Then his girlfriend decided our relationship was "inappropriate" because we talked about sex, and men and women who weren't dating each other shouldn't talk about that. She only knew we were talking about that subject because she kept track of his instant message conversations and hacked into his e-mails, despite his creating new ones so she couldn't keep up. She also failed to notice the section of the conversation where I convinced him not to seek out a prostitute or other method of cheating on her.

Oh, we women and our selective eyes/ears!

I've felt another abandonment of sorts recently. A friend of mine, we met in the Air Force. Unbeknownst to us at the time (though photo-documented, and realized later) we were sworn in together at MEPS before shipping out to Lackland AFB. (Side note, blogger wanted to change Lackland to Lackluster. Also appropriate.) Anyway, we went to Monterey together, bonded over a shared history of Pennsylvania residency and the tedium of middle class upbringings. I was discharged and he was shipped to other bases, but we kept in touch through sporadic, double entendre-filled emails. Fast forward, he moves to Chico. Forward some more, his girlfriend joins him. A little later (a year? six months?

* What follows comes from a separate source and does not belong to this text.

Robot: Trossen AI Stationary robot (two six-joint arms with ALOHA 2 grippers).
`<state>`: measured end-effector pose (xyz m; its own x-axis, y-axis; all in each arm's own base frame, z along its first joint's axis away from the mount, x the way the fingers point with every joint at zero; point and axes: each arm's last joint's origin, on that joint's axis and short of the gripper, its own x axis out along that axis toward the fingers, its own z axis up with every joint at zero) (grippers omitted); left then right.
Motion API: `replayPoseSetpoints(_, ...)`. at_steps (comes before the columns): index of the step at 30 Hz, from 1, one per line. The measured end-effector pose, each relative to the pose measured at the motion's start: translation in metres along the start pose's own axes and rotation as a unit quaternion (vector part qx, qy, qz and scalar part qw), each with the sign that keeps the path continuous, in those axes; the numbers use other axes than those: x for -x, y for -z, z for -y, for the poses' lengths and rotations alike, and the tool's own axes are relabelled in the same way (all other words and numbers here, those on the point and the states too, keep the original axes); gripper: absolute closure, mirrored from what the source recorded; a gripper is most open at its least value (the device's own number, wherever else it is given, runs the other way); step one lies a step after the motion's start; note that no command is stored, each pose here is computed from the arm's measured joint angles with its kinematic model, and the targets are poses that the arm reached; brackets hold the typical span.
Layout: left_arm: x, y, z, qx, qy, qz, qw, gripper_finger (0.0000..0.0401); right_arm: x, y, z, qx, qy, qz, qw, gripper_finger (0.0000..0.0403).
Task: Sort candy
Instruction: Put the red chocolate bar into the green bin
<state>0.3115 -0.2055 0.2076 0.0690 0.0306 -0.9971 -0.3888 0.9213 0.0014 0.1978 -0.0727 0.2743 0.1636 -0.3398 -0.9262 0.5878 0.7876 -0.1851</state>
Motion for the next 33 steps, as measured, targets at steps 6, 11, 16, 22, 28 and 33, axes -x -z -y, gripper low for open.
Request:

I've lost track) and he (she? who knows) decides that we've "drifted apart," are "moving in different directions," or something.

I was broken up with by another male friend, and cannot help but suspect that the girlfriend was the source/cause.

I also cannot help but feel like it's my fault, or some flaw in me that makes me threatening. Perhaps I should limit my friends to women, or those in committed/establish relationships. I don't know.

At least both situations led to poems that I'm fond of. Perhaps I'll post them soon.

3 comments:

  1. Girls are terrible & you probably don't want to be friends with them. They do stuff like what you just mentioned. It's clingy & annoying. You don't need that.

    But in all seriousness, I know what that feels like. Someone I identified as my best friend for so long wants nothing to do with me anymore. Ironically enough, it's her issue with my boyfriend that caused the rift.

    After all these years & everything we've been through, she cares for me so little that her stupid opinions about what a relationship should be ruined ours.

    Bitches, man.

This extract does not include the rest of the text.